=== EXERCISE DETAILS ===
Below is a listing; print exactly its lines from the one containing "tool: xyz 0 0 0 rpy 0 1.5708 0" down to the one containing "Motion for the", both inclusive, with every picture left out.

### EXERCISE DATA ###

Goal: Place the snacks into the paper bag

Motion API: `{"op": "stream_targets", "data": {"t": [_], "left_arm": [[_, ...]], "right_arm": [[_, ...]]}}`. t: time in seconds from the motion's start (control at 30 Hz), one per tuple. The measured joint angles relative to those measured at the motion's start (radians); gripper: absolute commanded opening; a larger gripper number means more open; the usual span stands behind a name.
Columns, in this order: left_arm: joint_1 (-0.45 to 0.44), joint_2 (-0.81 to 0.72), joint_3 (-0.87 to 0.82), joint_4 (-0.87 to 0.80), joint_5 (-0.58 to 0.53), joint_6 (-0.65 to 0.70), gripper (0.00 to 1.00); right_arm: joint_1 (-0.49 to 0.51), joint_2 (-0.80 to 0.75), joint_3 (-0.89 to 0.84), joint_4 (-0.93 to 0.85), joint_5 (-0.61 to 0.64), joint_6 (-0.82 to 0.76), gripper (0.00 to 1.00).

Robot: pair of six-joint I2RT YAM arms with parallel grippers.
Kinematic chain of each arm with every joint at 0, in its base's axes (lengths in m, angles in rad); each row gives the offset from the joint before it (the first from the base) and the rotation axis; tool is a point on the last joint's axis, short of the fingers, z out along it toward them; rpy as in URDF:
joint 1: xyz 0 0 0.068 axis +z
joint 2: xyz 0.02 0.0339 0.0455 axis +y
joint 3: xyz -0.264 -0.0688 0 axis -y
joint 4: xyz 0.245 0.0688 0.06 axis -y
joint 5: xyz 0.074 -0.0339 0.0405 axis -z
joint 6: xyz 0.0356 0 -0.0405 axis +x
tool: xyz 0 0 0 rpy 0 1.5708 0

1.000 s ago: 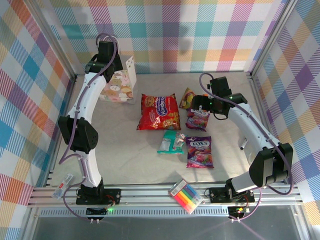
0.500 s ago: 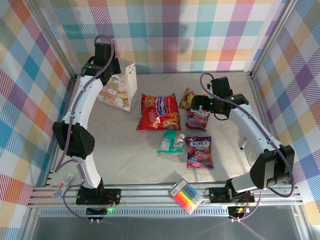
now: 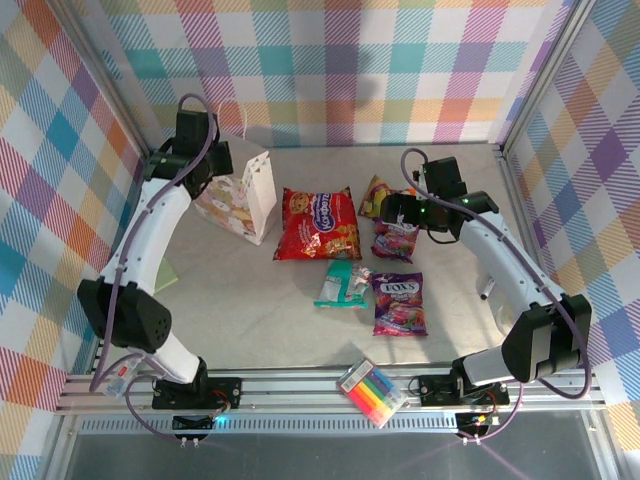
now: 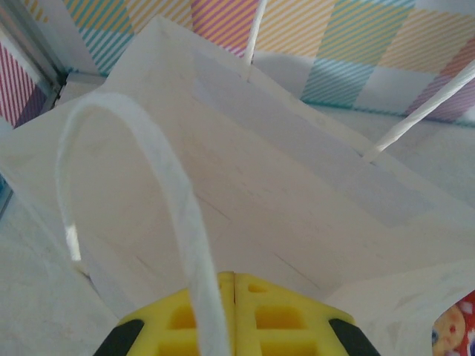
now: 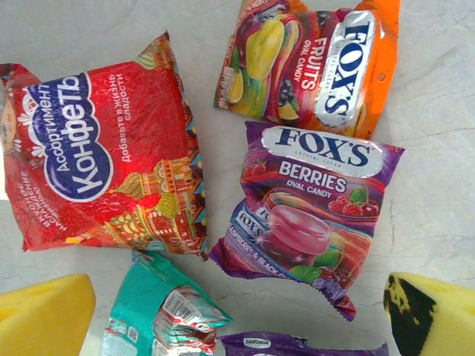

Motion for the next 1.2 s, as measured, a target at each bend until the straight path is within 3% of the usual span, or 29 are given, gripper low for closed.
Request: {"op": "stream_targets", "data": {"t": [0.43,0.83,1.2], "left_arm": [[-0.018,-0.225,-0.162,-0.099,0.025,-0.027,0.0],[-0.127,-0.361,-0.219,-0.222,0.056,-0.101,0.0],[-0.155,-0.552,-0.364,-0.293,0.059,-0.174,0.0]], "right_arm": [[0.005,-0.023,-0.038,0.01,-0.044,0.043,0.99],[0.036,-0.075,-0.058,0.01,-0.043,0.08,0.98],[0.101,-0.085,-0.069,0.002,-0.039,0.103,0.97]]}}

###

=== YOUR RESPONSE ===
tool: xyz 0 0 0 rpy 0 1.5708 0

1.000 s ago: 
0.500 s ago: 
now: 
now: 
now: 

Motion for the next 1.2 s, as measured, a target at each bend until the straight path is within 3% of the usual span, or 29 are given, gripper low for closed.

Nothing else is required to finish the exercise.